Goals of the Class Discussion
I. Meeting Other Minds
So often when we interpret writing, or even what another person says to us face-to-face, we do it too quickly. Instead of grasping what they say, we hear what we expect them to say. I know you have had the experience of thinking that someone agreed with you completely on a certain issue, and then discovering that this person has a radically different point of view; you are surprised that you hadn't noticed until now how much you really disagree. This kind of thing doesn't happen necessarily because "they changed" or you were "blind" to who the person really was. Rather, it happens because knowing another person is actually very difficult; it takes a lot of work. Most of that work consists in overcoming your own preconceptions and prejudices so that you can really "hear" what another person is trying to say.
The same is true of reading texts: reading well is much more difficult than running your eyes over the page. It takes a great deal of work to determine whether you are really understanding another person's different perspective, or instead just imagining that the text reaffirms your own conceptions. The only way to determine what another person or text is really about is to have recourse to "the facts": in the case of knowing others, "the facts" are words.
What does all of this have to do with our class? In discussions of whatever kind, be it on email or face-to-face, you will be held responsible for what you say; you will have to back up what you say with "facts" (in our literature class, the facts are the words on the page). Class discussion constitutes a collective effort to determine what the facts mean. What this means in our literature class: when I suggest a possible interpretation (or "reading") of a text, you will want to know precisely which words in the text support my interpretation. Then we will discuss what other possible interpretations might arise from that passage. All interpretations offered in class, whether by you or me, will be open to discussion. It is only in that way that we can each individually overcome our own preconceptions and prejudices. The first goal of this class is to acquire a skill for better understanding texts (and people).
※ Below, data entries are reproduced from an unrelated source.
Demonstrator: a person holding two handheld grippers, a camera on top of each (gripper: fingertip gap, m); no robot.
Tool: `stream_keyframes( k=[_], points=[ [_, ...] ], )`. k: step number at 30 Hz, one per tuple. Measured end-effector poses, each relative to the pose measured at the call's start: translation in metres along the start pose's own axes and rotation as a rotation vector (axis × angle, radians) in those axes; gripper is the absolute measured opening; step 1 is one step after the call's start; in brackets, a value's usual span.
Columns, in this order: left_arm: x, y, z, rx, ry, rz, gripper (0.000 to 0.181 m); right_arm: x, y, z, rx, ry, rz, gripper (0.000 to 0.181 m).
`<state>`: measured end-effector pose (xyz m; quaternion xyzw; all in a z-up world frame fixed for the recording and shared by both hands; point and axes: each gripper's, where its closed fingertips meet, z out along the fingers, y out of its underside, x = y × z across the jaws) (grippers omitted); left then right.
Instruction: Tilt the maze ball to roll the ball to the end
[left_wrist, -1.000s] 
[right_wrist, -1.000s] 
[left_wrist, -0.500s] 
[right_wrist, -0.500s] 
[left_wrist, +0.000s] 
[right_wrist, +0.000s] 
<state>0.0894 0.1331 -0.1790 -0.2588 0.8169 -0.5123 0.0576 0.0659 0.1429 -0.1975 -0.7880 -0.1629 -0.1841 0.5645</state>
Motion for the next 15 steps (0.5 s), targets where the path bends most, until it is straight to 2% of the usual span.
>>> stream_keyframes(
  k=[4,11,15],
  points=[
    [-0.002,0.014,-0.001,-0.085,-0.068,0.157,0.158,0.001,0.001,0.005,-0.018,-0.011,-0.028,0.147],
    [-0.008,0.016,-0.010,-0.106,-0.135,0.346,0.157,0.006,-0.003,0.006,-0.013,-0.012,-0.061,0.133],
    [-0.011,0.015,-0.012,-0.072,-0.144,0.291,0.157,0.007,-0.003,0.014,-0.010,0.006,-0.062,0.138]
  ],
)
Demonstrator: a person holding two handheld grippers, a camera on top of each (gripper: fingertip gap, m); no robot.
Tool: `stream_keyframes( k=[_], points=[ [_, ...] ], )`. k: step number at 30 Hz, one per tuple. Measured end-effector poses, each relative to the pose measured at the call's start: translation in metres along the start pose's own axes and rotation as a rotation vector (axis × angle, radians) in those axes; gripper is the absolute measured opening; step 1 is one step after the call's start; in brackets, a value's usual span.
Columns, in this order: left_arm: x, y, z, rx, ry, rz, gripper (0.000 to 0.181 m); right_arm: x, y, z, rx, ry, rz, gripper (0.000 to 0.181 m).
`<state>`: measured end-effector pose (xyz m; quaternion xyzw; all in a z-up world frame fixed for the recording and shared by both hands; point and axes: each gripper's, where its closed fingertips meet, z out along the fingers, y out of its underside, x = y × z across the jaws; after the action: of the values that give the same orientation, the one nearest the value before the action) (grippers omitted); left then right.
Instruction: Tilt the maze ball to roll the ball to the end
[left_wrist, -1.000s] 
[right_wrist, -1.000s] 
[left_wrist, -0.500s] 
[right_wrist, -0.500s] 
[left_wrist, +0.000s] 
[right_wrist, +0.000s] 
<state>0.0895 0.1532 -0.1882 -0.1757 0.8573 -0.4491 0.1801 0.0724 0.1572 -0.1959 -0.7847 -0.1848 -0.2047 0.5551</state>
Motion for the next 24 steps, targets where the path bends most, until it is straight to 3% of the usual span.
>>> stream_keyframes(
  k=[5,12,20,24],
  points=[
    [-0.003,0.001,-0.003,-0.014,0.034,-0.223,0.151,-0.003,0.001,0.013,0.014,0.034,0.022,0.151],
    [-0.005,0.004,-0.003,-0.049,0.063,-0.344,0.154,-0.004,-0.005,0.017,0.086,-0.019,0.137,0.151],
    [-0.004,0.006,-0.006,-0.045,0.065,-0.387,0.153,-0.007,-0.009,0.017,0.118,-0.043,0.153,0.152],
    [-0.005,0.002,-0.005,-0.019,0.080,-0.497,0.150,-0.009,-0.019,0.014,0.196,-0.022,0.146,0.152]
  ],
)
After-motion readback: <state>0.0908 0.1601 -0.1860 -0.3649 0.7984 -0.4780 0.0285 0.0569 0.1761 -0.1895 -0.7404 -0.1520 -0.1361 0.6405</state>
This class has another goal, however, in addition to meeting other minds (both in the classroom and Online): reading with precision. Sometimes the process of contesting another's interpretation can be animated, aggressive, dynamic—it can be wonderful, and it can be stressful. I believe that there are several keys to success as a thinker. One is being able to relinquish your own point of view, remembering that what you think is not an essential part of you but something that you can choose to adopt or not. Another is being able to tolerate ambiguity, to realize that from one perspective, interpretation A makes the most sense, while from another, interpretation B is better. The second goal of the class is not agreement about the meaning of any text. The second goal is rather precision in reading and interpreting texts: the more precise and detailed your analysis of the "facts," the words on the page, the better you will be able to persuade your classmates of your interpretation.
In discussing anything, then, try to make your discussion precise and forget trying to establish your answer as "the right answer." Anything that is well argued will get a high grade, whether I personally agree with it or not. And, most important, remember that every person's carefully thought-out point of view deserves the utmost respect.